_Requirement_
Return every line of the data that contains the string "camera".

[Dataset records]
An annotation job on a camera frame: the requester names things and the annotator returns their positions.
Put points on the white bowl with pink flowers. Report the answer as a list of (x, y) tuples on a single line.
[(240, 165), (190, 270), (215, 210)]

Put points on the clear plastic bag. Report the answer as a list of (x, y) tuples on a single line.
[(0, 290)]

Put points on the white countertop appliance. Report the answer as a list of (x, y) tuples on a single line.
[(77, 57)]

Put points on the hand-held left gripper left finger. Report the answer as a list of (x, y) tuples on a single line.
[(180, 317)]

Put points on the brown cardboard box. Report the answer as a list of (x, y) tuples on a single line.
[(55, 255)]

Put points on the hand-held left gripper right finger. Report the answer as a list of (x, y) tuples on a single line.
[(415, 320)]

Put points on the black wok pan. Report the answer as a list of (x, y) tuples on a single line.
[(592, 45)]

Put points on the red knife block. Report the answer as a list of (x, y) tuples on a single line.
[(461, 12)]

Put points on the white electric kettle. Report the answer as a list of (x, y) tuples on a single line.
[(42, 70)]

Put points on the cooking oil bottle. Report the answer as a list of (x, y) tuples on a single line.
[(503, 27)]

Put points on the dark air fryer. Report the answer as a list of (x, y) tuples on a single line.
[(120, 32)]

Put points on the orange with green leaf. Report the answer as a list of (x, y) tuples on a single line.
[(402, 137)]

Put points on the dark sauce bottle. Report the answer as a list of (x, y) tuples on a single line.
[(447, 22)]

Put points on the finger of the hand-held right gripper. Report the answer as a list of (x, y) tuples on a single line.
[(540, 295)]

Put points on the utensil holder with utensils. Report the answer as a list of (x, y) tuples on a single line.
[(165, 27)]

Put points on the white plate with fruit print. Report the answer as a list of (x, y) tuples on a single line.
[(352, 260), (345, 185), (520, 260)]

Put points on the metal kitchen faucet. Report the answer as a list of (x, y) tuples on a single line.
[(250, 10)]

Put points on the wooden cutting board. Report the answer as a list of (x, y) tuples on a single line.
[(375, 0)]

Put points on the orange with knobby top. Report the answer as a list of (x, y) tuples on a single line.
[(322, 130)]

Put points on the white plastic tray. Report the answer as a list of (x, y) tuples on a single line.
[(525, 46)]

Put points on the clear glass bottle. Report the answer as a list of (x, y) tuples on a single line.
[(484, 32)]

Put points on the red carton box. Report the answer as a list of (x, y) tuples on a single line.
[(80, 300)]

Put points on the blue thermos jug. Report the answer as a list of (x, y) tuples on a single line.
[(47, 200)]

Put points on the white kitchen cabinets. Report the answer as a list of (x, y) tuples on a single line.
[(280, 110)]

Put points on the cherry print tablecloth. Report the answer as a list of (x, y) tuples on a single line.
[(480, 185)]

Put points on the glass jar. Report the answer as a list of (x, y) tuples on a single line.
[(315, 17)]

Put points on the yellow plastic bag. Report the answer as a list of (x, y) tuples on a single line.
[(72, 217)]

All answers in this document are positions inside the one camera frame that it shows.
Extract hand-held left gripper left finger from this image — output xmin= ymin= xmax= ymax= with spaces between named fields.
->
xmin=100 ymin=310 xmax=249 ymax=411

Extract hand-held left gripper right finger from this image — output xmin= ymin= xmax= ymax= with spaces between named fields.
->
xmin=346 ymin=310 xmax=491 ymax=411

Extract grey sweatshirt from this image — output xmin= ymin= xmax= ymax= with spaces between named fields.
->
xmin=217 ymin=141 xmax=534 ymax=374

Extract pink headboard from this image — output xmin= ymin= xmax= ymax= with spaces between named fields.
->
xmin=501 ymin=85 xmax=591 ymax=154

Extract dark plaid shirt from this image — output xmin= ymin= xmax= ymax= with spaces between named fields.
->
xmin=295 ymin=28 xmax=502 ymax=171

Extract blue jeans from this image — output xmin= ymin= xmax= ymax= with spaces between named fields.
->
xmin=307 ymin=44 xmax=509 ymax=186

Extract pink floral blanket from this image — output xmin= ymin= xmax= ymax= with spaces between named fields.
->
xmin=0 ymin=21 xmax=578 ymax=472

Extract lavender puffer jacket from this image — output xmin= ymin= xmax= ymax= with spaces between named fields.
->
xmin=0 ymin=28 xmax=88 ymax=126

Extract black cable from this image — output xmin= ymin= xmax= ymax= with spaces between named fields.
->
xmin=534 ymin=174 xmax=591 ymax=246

_Solution to the problem_
An annotation job on a camera frame: the requester names things and the annotator returns their positions.
All answers in this document are positions inside the one camera frame that it shows.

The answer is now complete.